SG Helpdesk tickets
From EGEE-see WIki
Ticket templates
When a site repeatedly fails on some of SEE-GRID SAM tests, or does not have OK status in SEE-GRID GStat, Grid-Operator-On-Duty (GOOD) should open a ticket to the site in SEE-GRID Helpdesk. The template for tickets is given below.
SAM Tickets Templates
Dear Site Admins,
<SAM test name> is failing on <node name>
(site: <site name>)
*DETAILS*
Failure detected on: <time stamp>
Test executed for VO: SEEGRID
View failure history and details on SAM portal:
<link to SAM test history>
Could you please have a look and resolve the ticket within a week?
You are kindly requested to put the ticket to 'In Progress' state as soon as you read this.

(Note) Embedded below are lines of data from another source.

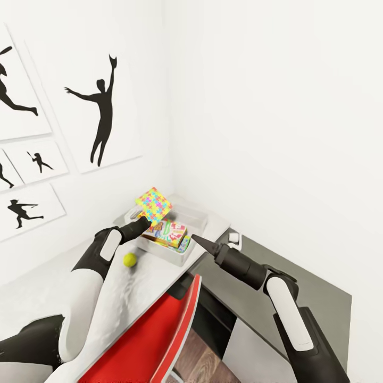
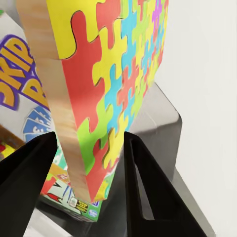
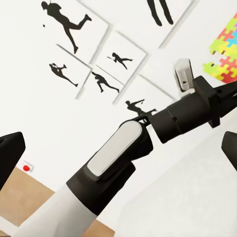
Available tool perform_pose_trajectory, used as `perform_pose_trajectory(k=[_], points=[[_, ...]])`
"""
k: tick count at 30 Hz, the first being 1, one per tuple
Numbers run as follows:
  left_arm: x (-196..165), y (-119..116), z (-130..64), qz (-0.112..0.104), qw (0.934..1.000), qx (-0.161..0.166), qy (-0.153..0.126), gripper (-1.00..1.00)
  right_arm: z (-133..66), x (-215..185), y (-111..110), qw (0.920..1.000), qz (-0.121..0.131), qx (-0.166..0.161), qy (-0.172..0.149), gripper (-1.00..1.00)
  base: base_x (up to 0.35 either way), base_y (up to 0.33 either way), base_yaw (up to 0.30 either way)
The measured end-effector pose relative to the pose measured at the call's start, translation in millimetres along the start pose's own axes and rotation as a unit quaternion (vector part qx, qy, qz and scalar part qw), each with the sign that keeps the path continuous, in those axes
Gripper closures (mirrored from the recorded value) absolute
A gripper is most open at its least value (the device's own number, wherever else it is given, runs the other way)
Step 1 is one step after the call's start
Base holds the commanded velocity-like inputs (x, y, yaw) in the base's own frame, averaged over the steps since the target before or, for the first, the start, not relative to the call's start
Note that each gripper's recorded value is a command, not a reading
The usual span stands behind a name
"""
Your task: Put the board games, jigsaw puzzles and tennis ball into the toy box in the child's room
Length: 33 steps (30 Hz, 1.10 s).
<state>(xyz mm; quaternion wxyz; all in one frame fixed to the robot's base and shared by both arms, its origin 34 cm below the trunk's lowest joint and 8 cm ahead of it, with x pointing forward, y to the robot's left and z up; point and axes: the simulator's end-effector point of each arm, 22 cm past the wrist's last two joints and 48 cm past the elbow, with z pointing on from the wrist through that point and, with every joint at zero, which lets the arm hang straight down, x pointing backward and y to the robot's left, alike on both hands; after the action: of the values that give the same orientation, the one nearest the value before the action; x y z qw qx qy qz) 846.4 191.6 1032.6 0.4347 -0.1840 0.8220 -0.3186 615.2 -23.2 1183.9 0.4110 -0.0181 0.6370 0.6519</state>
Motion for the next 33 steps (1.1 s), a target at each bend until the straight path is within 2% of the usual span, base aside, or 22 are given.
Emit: perform_pose_trajectory(k=[9, 21, 33], points=[[11.2, 0.1, 8.3, 0.022, 0.9997, -0.004, 0.008, 1.00, -1.3, -2.1, -8.9, 1.0000, 0.003, 0.006, -0.007, -1.00, 0.000, 0.000, 0.000], [26.5, 10.8, 17.0, 0.018, 0.9996, -0.011, 0.019, 1.00, -2.9, -1.3, -20.0, 0.9998, 0.008, 0.013, -0.009, -1.00, 0.000, 0.000, 0.000], [42.0, 11.5, 26.1, 0.012, 0.9994, -0.009, 0.030, 1.00, -3.4, 1.9, -29.9, 0.9997, 0.016, 0.018, -0.008, -1.00, 0.000, 0.000, 0.000]])
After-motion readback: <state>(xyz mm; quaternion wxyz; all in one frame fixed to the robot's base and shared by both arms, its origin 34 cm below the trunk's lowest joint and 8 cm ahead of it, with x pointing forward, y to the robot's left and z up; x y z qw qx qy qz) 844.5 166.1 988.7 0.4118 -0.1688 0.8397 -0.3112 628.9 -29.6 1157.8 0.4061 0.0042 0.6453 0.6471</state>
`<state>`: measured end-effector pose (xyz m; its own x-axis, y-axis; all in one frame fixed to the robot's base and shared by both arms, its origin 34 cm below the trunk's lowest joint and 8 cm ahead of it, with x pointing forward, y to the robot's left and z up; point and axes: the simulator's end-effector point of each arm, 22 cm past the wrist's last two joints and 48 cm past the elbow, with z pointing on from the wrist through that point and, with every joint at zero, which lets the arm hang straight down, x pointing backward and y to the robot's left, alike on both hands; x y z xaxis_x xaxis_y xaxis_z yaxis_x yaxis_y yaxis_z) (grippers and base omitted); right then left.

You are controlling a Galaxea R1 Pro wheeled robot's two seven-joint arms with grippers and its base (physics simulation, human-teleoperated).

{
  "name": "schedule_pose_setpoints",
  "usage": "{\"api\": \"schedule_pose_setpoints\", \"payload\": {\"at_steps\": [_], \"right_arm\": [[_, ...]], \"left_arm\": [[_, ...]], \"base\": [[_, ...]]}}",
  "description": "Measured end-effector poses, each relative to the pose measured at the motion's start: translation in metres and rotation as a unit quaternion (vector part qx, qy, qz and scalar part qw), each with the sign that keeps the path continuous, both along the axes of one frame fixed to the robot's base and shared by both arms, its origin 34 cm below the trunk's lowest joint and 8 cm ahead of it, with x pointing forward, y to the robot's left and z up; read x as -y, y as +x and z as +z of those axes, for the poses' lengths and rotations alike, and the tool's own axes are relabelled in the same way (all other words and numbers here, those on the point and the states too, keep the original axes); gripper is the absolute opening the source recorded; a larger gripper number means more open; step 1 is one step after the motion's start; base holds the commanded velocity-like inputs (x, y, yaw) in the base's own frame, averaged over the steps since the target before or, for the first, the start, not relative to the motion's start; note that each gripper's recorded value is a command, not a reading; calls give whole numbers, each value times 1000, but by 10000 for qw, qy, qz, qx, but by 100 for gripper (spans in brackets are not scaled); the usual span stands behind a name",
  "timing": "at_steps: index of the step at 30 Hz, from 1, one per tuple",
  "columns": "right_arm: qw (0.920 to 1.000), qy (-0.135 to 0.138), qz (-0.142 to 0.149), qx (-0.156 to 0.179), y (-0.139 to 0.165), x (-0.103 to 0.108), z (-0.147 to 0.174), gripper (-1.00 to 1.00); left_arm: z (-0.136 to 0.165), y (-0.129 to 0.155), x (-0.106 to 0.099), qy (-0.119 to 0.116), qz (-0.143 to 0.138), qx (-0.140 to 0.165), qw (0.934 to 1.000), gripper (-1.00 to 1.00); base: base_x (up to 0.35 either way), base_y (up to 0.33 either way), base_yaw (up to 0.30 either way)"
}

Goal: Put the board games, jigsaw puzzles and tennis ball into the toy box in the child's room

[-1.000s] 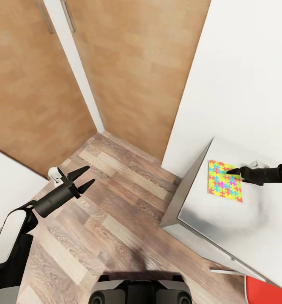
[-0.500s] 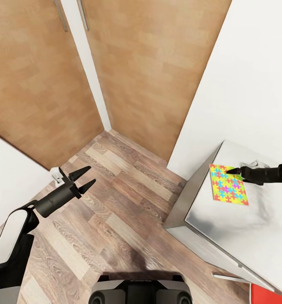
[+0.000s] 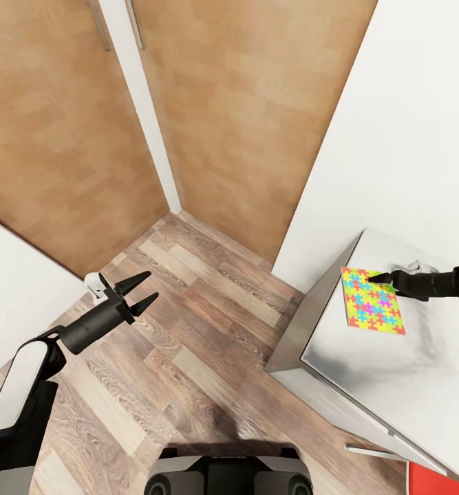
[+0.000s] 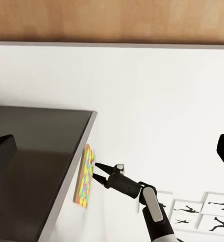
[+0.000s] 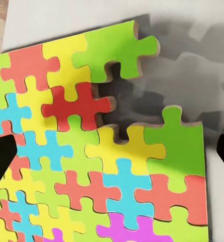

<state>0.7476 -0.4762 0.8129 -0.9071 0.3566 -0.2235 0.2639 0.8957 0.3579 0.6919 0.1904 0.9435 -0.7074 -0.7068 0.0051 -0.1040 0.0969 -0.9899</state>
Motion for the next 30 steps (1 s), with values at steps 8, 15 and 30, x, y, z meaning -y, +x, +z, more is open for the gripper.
{"api": "schedule_pose_setpoints", "payload": {"at_steps": [8,15,30], "right_arm": [[10000,-27,18,-5,0,1,0,100],[10000,14,7,6,0,-1,0,100],[10000,8,6,7,1,-1,0,100]], "left_arm": [[0,0,0,1,0,1,10000,100],[0,0,0,2,-1,2,10000,100],[-1,0,0,6,-3,-4,10000,100]], "base": [[0,0,109],[0,0,232],[0,0,94]]}}
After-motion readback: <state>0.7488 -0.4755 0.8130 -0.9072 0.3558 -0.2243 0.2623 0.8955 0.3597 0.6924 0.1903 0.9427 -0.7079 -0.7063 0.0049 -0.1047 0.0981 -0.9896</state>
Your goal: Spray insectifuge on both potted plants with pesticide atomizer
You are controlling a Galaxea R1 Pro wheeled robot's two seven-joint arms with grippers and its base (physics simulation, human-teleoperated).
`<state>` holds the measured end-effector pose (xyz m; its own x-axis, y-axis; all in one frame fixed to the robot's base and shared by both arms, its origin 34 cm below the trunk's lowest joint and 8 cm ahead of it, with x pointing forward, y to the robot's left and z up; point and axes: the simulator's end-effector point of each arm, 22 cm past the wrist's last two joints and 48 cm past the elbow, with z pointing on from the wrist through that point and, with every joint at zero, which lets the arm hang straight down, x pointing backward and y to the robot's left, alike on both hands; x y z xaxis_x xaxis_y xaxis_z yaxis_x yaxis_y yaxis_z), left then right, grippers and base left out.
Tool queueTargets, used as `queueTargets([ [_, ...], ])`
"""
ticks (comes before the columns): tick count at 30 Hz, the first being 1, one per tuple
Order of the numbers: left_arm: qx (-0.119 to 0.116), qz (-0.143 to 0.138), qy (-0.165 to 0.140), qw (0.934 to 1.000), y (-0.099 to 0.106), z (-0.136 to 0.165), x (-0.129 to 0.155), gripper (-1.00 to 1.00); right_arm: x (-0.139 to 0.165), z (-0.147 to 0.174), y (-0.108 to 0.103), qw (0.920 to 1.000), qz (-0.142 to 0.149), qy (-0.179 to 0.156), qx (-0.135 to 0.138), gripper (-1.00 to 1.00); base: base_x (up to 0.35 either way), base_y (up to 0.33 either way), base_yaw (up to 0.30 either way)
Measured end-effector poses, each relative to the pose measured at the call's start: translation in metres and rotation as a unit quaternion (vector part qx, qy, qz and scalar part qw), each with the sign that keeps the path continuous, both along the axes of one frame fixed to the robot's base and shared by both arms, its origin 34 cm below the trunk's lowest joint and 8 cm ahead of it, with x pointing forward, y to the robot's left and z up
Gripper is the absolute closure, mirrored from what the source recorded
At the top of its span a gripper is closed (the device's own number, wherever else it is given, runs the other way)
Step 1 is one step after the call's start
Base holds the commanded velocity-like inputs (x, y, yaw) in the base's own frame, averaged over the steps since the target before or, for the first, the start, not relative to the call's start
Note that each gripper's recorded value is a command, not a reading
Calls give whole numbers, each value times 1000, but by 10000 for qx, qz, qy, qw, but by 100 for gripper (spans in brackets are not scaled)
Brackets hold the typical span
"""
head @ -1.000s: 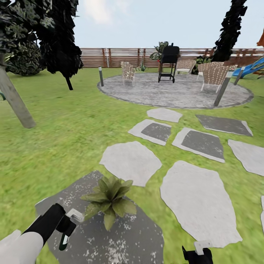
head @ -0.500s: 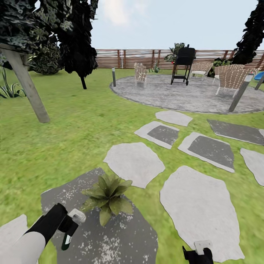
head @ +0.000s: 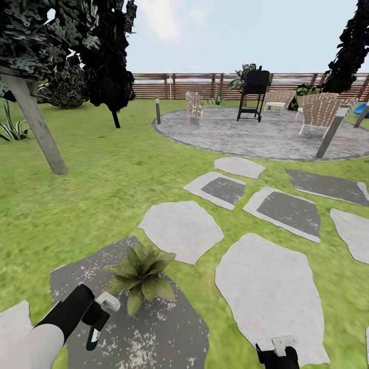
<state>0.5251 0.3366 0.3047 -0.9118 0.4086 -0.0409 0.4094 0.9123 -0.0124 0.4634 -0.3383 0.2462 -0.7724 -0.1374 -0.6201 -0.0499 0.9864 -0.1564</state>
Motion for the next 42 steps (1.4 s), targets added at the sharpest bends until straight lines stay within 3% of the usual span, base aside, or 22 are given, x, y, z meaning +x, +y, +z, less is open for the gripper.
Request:
queueTargets([
  [5,223,7,-78,9997,4,-2,3,100,0,0,1,10000,1,0,3,-100,0,0,215],
  [10,350,-66,-223,9991,-20,-5,11,100,0,0,2,10000,5,0,11,-100,0,0,270],
  [16,311,88,-254,9992,-17,-4,12,100,0,0,1,10000,-3,5,4,-100,0,0,90],
  [28,322,8,-289,9991,-19,-5,13,100,-1,-1,2,10000,7,17,8,-100,0,-161,13],
  [42,361,51,-292,9989,-16,-4,14,100,-1,-1,3,10000,11,17,14,-100,-26,-248,256],
])
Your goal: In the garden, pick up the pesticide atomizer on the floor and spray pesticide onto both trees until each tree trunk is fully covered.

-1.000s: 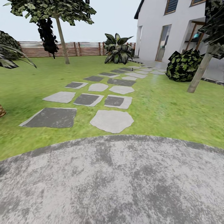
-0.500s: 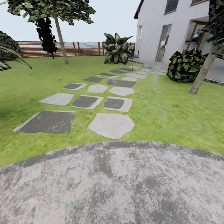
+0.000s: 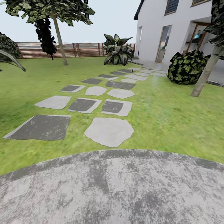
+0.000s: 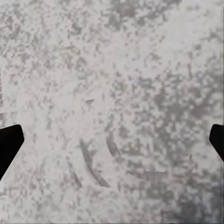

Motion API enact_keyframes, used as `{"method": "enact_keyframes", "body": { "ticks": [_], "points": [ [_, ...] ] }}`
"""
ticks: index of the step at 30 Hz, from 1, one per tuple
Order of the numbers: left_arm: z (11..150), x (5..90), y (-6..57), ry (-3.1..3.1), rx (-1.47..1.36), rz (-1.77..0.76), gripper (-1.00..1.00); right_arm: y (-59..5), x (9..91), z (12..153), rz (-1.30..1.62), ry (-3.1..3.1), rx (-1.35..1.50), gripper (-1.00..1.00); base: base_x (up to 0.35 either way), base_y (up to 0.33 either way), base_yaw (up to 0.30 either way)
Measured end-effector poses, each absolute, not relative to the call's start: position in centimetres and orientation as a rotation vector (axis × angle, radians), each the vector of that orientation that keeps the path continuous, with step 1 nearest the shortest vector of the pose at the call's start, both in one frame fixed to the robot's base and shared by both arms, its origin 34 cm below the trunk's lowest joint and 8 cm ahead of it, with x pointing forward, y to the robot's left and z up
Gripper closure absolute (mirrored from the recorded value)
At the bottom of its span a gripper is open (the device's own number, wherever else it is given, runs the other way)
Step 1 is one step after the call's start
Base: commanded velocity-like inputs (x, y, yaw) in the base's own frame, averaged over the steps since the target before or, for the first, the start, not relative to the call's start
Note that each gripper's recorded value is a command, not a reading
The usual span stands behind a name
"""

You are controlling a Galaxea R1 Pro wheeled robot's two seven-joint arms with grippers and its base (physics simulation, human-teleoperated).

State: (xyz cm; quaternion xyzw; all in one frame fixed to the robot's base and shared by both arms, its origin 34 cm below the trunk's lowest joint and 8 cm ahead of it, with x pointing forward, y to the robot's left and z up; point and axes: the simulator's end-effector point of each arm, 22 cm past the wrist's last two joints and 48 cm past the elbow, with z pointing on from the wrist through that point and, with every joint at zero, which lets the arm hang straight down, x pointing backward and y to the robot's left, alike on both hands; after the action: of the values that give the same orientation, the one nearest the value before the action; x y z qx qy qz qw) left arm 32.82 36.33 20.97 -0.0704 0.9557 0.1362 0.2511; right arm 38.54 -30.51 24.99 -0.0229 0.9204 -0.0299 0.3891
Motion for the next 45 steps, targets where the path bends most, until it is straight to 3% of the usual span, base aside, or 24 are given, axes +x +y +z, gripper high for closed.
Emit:
{"method": "enact_keyframes", "body": {
  "ticks": [45],
  "points": [
    [21.72,33.84,36.34,2.570,-0.190,0.365,-1.00,-30.16,39.55,25.93,-0.069,2.307,-0.060,-1.00,0.339,-0.092,0.000]
  ]
}}
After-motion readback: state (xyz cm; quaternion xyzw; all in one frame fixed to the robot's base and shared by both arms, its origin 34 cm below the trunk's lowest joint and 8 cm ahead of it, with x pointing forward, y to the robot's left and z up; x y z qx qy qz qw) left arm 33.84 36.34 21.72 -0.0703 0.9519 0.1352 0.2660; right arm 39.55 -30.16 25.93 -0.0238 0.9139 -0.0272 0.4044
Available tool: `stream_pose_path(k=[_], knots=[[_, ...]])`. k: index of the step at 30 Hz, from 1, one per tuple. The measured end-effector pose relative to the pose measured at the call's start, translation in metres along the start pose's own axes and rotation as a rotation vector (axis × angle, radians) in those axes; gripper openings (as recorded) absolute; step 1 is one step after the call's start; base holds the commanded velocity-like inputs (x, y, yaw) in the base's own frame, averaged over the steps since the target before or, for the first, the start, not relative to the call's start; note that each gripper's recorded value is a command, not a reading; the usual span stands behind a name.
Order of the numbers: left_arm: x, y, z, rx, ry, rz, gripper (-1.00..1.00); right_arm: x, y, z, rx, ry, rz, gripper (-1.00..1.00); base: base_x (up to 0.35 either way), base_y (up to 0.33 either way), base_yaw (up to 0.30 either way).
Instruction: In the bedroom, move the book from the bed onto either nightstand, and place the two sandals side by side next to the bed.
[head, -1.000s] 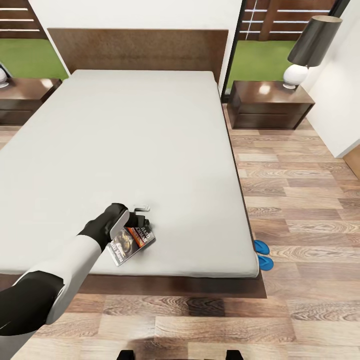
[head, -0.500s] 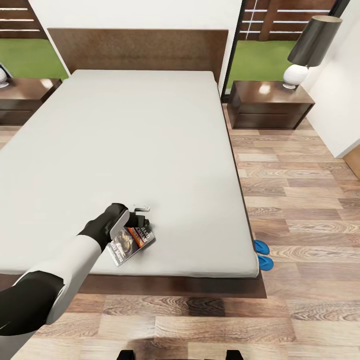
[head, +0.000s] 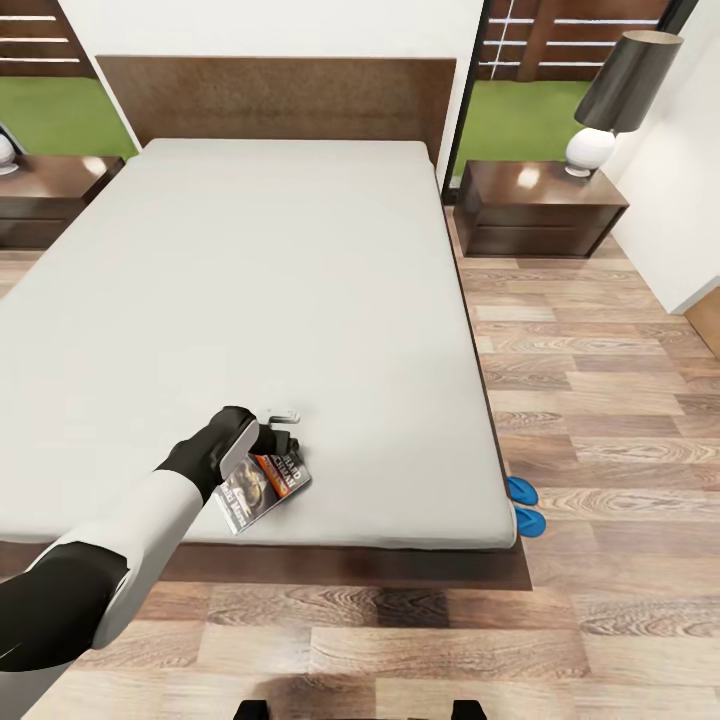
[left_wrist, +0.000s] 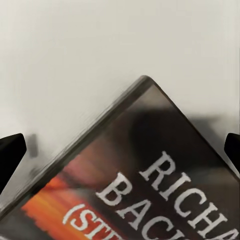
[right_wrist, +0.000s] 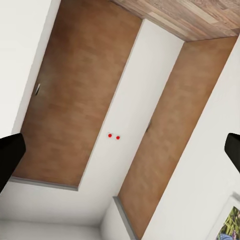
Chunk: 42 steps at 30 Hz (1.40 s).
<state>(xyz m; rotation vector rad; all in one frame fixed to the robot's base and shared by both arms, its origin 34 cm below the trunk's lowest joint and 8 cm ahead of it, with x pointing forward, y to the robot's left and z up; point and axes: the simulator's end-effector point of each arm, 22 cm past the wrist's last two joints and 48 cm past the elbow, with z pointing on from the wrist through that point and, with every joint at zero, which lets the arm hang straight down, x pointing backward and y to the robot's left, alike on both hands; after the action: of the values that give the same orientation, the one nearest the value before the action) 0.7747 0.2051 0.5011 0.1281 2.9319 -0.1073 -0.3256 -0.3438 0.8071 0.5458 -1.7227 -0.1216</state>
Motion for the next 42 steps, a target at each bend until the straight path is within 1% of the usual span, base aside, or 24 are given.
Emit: stream_pose_path(k=[42], knots=[[0.0002, 0.0005, 0.0001, -0.002, 0.000, 0.003, 1.00, -0.0013, 0.0009, -0.0002, -0.001, -0.002, -0.002, 1.00, -0.012, 0.000, 0.000]])
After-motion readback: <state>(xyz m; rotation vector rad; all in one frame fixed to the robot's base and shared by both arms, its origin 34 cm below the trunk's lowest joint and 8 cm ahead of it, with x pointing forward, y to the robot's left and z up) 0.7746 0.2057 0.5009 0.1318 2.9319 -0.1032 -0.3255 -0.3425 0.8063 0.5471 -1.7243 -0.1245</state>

The following link can be useful to resolve the problem:
<link to the appropriate SEE-GRID, GOC Wiki, or some other troubleshooting page>
Thank you,
<your name>
If site does not respond within three working days, i.e. the ticket is not put in 'In Progress' state within tree working days, or the problem is not resolved within a week, GOOD should update the ticket to remind ticket supporter. In order to do this, GOOD should update the ticket using the template given below.
Dear Site Admins,
You have been contacted for a problem concerning site <site name>, whose node <node name> fails on SEE-GRID SAM test <SAM test name>, as explained in the text of this ticket.
This problem is not solved within a week or there was no response from Site Admins.
Could you please have a look at it and resolve it as soon as possible?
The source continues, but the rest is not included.